WORK ORDER →
Leaving out all pictures, reproduce the entries below exactly, from the first line through the line that contains "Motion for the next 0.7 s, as".

TASK MATERIAL →
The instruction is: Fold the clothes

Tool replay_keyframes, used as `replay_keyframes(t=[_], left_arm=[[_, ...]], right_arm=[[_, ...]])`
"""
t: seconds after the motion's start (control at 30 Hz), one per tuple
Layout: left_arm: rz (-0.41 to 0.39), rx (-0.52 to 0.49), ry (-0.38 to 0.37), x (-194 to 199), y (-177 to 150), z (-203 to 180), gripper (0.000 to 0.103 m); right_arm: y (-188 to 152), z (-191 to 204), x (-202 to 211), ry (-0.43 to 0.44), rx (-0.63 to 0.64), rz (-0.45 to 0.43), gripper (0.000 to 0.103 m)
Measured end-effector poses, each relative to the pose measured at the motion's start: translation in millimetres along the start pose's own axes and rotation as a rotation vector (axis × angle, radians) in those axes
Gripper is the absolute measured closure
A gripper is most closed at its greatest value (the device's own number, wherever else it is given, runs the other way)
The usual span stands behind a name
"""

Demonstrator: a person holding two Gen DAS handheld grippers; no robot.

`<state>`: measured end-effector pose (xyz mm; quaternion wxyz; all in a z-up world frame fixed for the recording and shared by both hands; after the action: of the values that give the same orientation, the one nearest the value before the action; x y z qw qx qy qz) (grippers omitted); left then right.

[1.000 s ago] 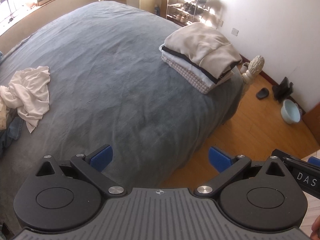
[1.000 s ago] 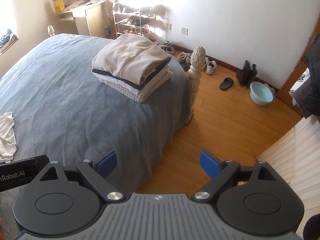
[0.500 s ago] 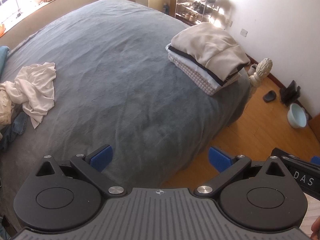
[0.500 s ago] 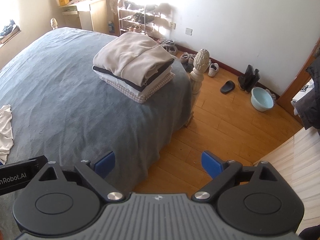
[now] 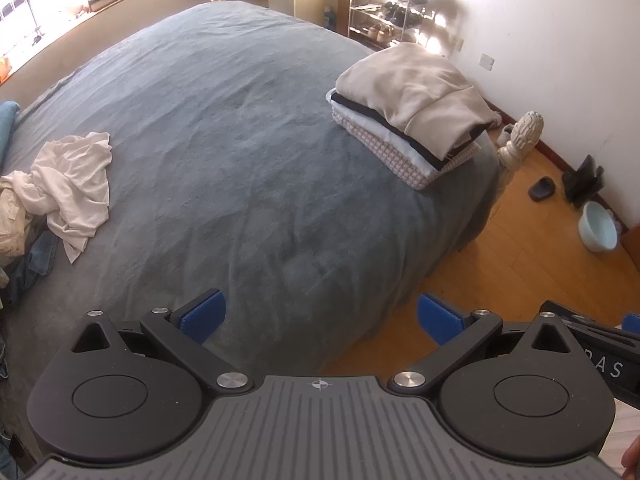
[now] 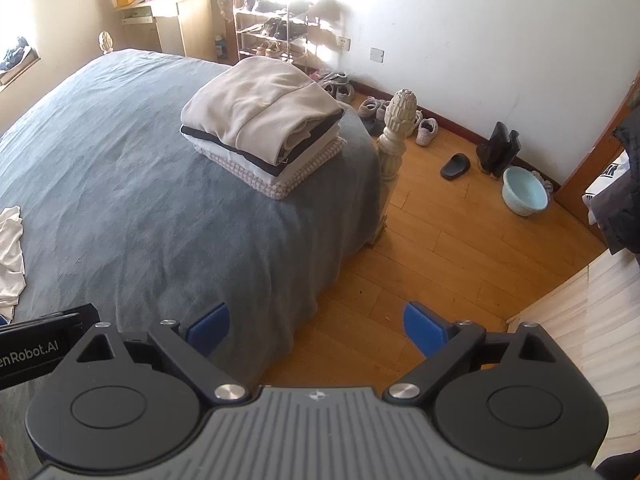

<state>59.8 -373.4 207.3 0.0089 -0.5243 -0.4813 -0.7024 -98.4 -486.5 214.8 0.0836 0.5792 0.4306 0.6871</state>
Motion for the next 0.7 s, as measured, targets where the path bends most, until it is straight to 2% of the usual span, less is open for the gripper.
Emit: replay_keyframes(t=[0.7], left_arm=[[-0.032, -0.015, 0.028, 1.4, 9.1, -0.5, 0.000]], right_arm=[[7.1, -1.6, -1.9, 0.006, 0.015, -0.014, 0.006]])
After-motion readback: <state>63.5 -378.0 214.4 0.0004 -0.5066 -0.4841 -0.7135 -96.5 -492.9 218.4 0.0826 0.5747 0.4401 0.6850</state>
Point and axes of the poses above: each gripper's, at about its wrist camera, not at the fingertips, and x roughly against the way its jaws point, z to its left, y to its top, the point moved 10 cm from there along -x, roughly the way its jaws point, and after that the axes turned 13 degrees about -z, right-handed, at the moved point
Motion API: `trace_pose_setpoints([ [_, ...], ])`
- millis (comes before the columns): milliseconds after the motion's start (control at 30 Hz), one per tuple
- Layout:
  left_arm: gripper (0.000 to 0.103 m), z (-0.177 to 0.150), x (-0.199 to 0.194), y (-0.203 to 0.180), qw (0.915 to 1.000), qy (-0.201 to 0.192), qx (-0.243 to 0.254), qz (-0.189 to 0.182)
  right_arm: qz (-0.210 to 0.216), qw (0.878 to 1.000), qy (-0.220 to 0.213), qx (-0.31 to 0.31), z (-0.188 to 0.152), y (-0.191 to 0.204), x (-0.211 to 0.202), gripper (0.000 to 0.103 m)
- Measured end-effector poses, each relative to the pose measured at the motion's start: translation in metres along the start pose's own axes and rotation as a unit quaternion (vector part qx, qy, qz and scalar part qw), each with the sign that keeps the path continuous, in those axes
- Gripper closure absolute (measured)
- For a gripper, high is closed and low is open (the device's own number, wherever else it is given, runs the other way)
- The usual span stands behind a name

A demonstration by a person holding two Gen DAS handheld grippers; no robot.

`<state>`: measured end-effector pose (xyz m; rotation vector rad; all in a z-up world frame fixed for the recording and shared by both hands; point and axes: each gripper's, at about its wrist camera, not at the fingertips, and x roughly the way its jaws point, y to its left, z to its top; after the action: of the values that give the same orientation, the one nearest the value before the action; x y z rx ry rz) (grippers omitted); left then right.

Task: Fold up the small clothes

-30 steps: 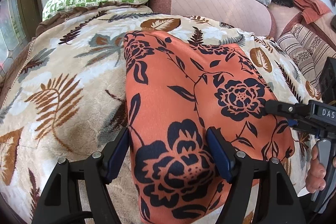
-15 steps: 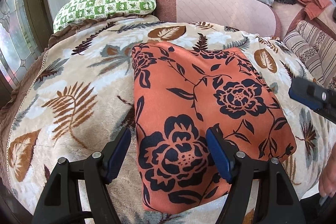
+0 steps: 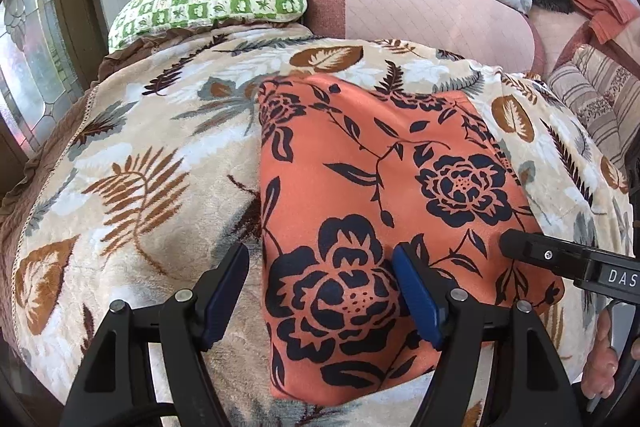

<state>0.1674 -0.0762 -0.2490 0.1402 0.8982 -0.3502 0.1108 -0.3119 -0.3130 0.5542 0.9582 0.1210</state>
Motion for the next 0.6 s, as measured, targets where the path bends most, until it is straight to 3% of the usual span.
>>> trace_pose_setpoints([
  [200, 0.028, -0.003, -0.032, 0.003, 0.9991, -0.026, -0.011, 0.033, -0.021, 0.997, -0.068, -0.019, -0.001, 0.007, -0.03, 0.048],
  [400, 0.028, 0.001, -0.067, 0.004, 0.9967, -0.047, -0.007, 0.065, -0.052, 0.987, -0.149, -0.035, -0.015, 0.024, -0.073, 0.044],
  [600, 0.027, 0.012, -0.103, 0.004, 0.9924, -0.084, 0.0, 0.09, -0.088, 0.978, -0.181, -0.058, -0.038, 0.038, -0.105, 0.044],
])
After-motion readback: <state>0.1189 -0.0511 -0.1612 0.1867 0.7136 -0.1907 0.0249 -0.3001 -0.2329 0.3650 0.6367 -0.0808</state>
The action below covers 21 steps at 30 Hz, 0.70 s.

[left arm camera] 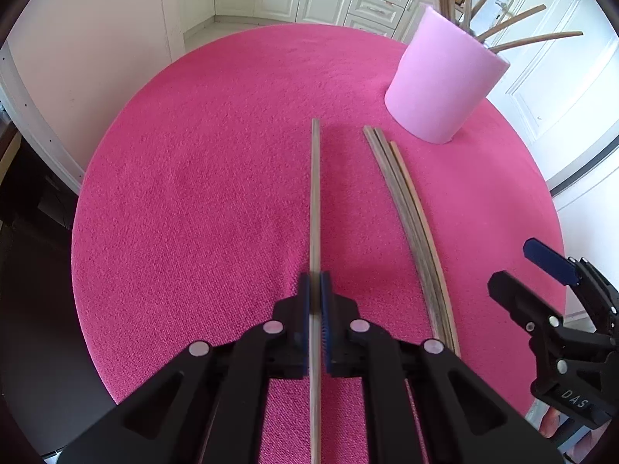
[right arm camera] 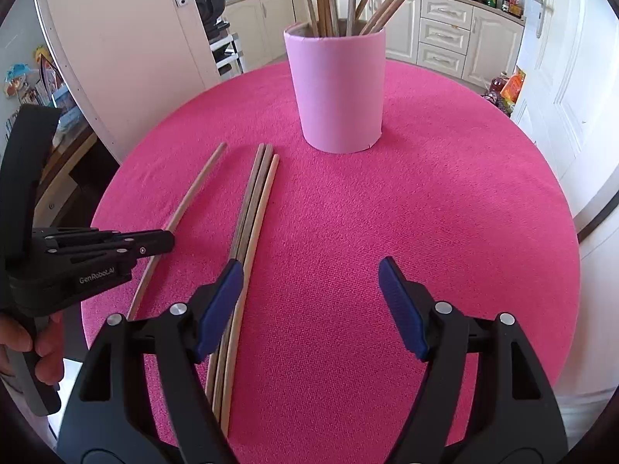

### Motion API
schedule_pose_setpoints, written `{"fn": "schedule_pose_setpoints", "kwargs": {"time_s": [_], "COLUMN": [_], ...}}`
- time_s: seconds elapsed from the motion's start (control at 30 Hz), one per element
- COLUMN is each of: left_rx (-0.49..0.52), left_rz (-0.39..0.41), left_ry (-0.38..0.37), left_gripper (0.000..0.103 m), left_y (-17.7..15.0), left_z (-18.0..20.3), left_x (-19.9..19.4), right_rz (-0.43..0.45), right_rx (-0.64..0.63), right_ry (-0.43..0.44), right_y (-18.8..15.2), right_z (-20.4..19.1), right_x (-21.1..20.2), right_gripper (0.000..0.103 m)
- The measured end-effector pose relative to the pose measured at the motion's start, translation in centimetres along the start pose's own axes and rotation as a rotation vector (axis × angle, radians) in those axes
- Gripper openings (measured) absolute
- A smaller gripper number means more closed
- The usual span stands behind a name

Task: Organize utensils
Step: 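Grasp a chopstick with the left gripper while the right gripper grasps another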

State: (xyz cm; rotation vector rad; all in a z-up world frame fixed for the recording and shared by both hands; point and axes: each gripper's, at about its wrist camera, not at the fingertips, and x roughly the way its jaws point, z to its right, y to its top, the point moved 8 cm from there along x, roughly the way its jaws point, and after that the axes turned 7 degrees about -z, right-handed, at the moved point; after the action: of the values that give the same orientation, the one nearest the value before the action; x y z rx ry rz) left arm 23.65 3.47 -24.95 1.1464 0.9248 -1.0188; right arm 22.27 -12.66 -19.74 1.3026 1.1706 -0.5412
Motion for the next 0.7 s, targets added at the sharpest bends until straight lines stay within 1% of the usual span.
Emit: {"fn": "schedule_pose_setpoints", "kwargs": {"time_s": [0.13,0.2,0.23,0.27,0.3,0.33,0.4,0.57,0.7], "left_rx": [0.001,-0.003,-0.004,-0.003,-0.003,-0.003,-0.004,-0.004,0.001], "left_rz": [0.0,0.0,0.0,0.0,0.0,0.0,-0.001,-0.001,0.001], "left_ry": [-0.013,-0.024,-0.03,-0.034,-0.038,-0.042,-0.047,-0.059,-0.054], "left_gripper": [0.006,0.006,0.006,0.006,0.006,0.006,0.006,0.006,0.006], "left_y": [0.5,0.3,0.3,0.6,0.7,0.7,0.8,0.9,0.9], "left_z": [-0.8,-0.8,-0.9,-1.0,-1.0,-1.1,-1.0,-1.1,-1.0], "left_x": [0.2,0.2,0.2,0.5,0.5,0.5,0.5,0.5,0.6], "right_rz": [-0.042,-0.059,-0.071,-0.081,-0.09,-0.098,-0.112,-0.144,-0.165], "right_rx": [0.027,0.034,0.038,0.041,0.04,0.035,0.028,0.016,0.003], "right_ry": [0.041,0.056,0.07,0.08,0.081,0.079,0.082,0.104,0.084], "right_y": [0.3,0.5,0.5,0.6,0.6,0.7,0.7,0.9,1.2], "right_z": [-0.1,-0.2,-0.3,-0.5,-0.6,-0.7,-1.0,-2.1,-2.8], "right_x": [0.7,0.9,1.0,1.0,1.1,1.2,1.4,2.1,3.0], "right_gripper": [0.071,0.062,0.05,0.043,0.04,0.035,0.035,0.03,0.025]}}
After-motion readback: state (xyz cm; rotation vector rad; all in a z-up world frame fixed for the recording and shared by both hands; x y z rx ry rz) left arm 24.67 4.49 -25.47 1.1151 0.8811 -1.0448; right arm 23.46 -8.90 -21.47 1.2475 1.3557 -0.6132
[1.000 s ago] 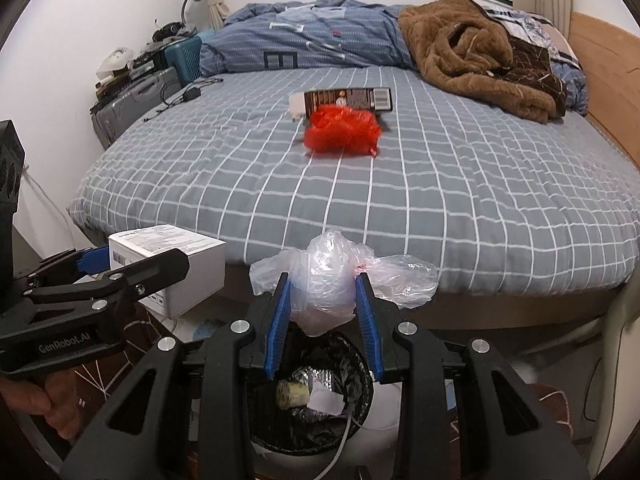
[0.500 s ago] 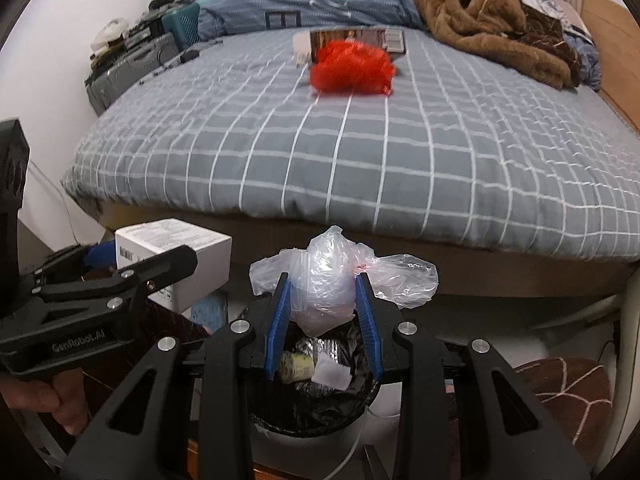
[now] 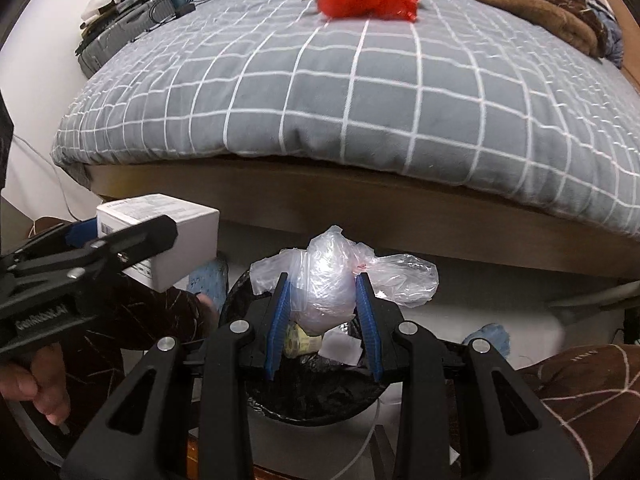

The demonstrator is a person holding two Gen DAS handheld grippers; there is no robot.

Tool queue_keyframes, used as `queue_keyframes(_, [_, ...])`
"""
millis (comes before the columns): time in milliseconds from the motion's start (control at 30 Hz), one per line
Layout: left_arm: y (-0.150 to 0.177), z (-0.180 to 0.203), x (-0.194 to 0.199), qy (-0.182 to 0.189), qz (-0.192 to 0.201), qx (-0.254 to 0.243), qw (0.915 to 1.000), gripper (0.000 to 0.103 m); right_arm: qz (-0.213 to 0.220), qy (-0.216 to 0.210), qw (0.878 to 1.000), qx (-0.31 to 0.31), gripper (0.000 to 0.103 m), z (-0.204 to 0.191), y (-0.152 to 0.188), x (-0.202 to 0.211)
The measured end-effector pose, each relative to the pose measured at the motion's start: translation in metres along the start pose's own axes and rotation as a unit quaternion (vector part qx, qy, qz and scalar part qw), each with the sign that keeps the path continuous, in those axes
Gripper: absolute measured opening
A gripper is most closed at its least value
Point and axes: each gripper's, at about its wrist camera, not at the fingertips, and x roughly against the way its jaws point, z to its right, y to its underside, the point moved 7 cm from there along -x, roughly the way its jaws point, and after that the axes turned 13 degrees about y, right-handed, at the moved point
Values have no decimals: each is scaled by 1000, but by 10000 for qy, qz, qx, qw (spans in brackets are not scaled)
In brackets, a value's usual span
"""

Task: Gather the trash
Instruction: 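Carry the white box and clear bag down over the trash bin with both tools, then open the right tool to drop the clear bag while the left tool releases the white box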

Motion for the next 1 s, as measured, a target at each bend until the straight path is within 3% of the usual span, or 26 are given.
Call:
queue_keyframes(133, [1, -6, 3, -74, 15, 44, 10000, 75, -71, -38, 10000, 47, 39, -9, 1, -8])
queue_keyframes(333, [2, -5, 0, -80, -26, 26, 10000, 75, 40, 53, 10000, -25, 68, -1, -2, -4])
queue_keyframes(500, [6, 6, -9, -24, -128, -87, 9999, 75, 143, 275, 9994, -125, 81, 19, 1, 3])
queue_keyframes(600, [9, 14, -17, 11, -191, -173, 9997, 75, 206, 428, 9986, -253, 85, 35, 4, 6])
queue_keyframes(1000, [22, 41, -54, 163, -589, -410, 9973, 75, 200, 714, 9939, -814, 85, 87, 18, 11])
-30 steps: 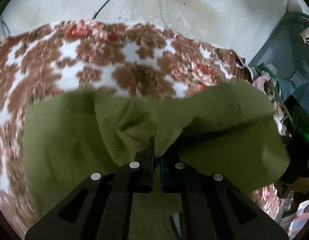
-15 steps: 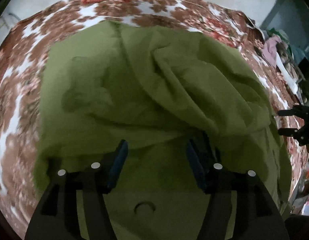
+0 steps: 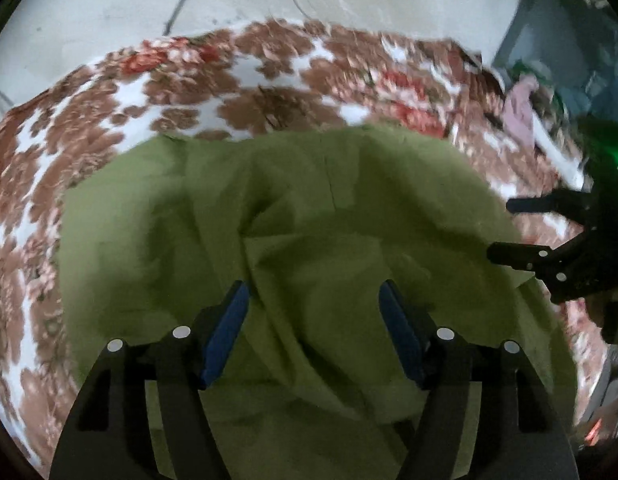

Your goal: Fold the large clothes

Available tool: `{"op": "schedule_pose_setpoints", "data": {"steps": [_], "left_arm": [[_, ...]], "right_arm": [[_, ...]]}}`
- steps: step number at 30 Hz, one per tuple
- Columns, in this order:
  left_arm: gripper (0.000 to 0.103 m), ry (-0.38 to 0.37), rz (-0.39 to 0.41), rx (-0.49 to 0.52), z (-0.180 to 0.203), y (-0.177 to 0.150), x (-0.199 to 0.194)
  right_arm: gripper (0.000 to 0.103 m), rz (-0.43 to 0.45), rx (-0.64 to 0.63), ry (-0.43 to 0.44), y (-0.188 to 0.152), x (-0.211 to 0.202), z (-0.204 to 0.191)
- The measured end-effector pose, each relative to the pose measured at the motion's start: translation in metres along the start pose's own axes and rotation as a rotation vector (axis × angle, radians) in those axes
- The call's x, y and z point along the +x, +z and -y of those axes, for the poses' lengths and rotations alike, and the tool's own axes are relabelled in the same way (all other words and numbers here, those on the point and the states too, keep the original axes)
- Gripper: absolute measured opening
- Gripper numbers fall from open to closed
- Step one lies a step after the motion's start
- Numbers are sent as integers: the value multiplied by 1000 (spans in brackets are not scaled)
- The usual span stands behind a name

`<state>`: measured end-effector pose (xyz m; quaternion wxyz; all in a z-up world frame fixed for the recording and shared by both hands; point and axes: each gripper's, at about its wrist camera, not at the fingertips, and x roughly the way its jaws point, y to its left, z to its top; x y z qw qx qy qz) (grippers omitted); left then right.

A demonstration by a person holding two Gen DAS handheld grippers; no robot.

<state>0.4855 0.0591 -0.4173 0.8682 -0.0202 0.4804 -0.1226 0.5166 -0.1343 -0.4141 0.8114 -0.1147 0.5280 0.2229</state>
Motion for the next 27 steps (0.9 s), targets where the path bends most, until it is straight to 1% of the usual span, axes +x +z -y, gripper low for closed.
{"op": "schedule_pose_setpoints", "data": {"steps": [2,4,7,10,13,16,19,21,23,25,27], "left_arm": [[67,15,-32,31,5,-5,18],[67,19,-56,34,3,-15,30],[67,23,-64,29,-2,-24,37],[67,20,-87,28,-3,-36,46],[67,24,-109,46,-2,-49,54],[67,24,-132,42,-3,-55,59],[67,31,-137,35,-3,-55,58],[67,46,-136,48,0,-50,49],[67,41,-97,56,3,-40,32],[69,27,-58,50,6,-29,15],[70,13,-20,52,9,-17,3]], "right_arm": [[92,-37,-32,-4,-3,20,-10],[92,-71,-47,-11,-9,34,-15],[92,-107,-70,-37,-20,51,-18],[92,-146,-55,-33,-32,65,-13],[93,-151,-40,-34,-42,76,-9],[93,-137,-77,-60,-51,83,-13],[93,-132,-75,-75,-55,80,-15],[93,-142,-48,-66,-51,72,-15],[93,-110,-12,-40,-42,53,-14],[94,-59,-14,-51,-34,33,-19],[94,-29,-8,-50,-27,21,-23]]}}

RESPONSE AREA →
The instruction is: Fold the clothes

Tool replay_keyframes, used as `replay_keyframes(t=[_], left_arm=[[_, ...]], right_arm=[[_, ...]])`
"""
t: seconds after the motion's start (control at 30 Hz), one per tuple
Layout: left_arm: rz (-0.41 to 0.39), rx (-0.52 to 0.49), ry (-0.38 to 0.37), x (-194 to 199), y (-177 to 150), z (-203 to 180), gripper (0.000 to 0.103 m); right_arm: y (-188 to 152), z (-191 to 204), x (-202 to 211), ry (-0.43 to 0.44), rx (-0.63 to 0.64), rz (-0.45 to 0.43), gripper (0.000 to 0.103 m)
Measured end-effector poses, each relative to the pose measured at the motion's start: translation in millimetres along the start pose's own axes and rotation as a rotation vector (axis × angle, radians) in those axes
Gripper is the absolute measured closure
A gripper is most closed at its greatest value (the device's own number, wherever else it is given, runs the other way)
The usual span stands behind a name
"""

Demonstrator: a person holding two Gen DAS handheld grippers; no robot.

`<state>`: measured end-effector pose (xyz mm; quaternion wxyz; all in a z-up world frame fixed for the recording and shared by both hands; after the action: of the values that give the same orientation, the one nearest the value before the action; x y z qw qx qy qz) (grippers omitted); left then right.

[1.000 s ago] 
[1.000 s ago] 
[0.500 s ago] 
[0.500 s ago] 
[now] 
[now] 

<state>59.8 -373.4 207.3 0.0089 -0.5243 -0.4813 -0.7024 -98.4 -486.5 214.8 0.0836 0.5792 0.4306 0.6871</state>
Motion for the next 0.7 s, as measured, targets where the path bends most, until it is straight to 2% of the usual span, less is open for the gripper.

The output is complete, and nothing more is needed.